Extracting Radiological Findings With Normalized Anatomical Information Using a Span-Based BERT Relation Extraction Model
This work addresses the need for large-scale structured data from medical imaging reports to aid in diagnosis and treatment, particularly for conditions like cancer, but it is incremental as it builds on existing BERT-based methods for a specific domain task.
The paper tackled the problem of extracting and normalizing anatomical information from unstructured radiology reports to create structured semantic representations, using a span-based BERT relation extraction model, and examined factors like body part and span length that influence performance.
Medical imaging is critical to the diagnosis and treatment of numerous medical problems, including many forms of cancer. Medical imaging reports distill the findings and observations of radiologists, creating an unstructured textual representation of unstructured medical images.
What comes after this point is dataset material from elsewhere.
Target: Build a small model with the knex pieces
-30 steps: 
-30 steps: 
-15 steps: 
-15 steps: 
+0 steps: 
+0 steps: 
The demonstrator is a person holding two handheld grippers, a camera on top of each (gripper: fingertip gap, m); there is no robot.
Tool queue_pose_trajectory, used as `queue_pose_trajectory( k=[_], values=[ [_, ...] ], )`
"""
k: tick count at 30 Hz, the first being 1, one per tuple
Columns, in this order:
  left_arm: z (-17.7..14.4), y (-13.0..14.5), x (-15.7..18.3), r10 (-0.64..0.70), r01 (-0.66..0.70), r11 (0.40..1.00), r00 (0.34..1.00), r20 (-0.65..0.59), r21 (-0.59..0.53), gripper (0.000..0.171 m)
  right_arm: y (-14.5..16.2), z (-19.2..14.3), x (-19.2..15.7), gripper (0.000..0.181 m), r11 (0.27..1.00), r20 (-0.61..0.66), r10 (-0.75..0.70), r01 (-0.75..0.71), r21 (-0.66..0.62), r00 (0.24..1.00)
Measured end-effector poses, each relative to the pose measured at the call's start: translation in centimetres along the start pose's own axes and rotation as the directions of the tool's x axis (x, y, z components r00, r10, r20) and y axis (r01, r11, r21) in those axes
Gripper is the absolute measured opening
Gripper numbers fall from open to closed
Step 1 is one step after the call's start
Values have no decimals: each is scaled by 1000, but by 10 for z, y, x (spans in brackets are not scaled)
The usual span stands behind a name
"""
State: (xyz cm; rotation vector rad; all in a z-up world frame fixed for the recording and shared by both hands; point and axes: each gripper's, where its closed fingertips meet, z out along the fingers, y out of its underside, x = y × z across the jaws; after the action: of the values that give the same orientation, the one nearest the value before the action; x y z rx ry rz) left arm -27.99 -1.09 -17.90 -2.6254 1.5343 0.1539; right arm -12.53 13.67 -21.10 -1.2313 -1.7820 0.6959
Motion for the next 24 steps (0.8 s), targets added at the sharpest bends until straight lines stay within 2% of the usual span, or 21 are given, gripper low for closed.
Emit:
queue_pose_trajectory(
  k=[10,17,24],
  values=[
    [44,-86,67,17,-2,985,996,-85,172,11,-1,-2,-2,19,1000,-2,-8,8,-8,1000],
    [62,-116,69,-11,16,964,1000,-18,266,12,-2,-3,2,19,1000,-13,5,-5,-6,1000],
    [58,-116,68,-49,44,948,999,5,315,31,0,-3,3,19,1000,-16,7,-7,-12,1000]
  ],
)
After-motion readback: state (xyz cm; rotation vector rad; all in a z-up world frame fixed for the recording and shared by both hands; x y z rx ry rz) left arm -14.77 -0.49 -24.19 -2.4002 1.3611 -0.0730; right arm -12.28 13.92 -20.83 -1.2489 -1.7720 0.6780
Large-scale use of this text-encoded information requires converting the unstructured text to a structured, semantic representation. We explore the extraction and normalization of anatomical information in radiology reports that is associated with radiological findings. We investigate this extraction and normalization task using a span-based relation extraction model that jointly extracts entities and relations using BERT. This work examines the factors that influence extraction and normalization performance, including the body part/organ system, frequency of occurrence, span length, and span diversity. It discusses approaches for improving performance and creating high-quality semantic representations of radiological phenomena.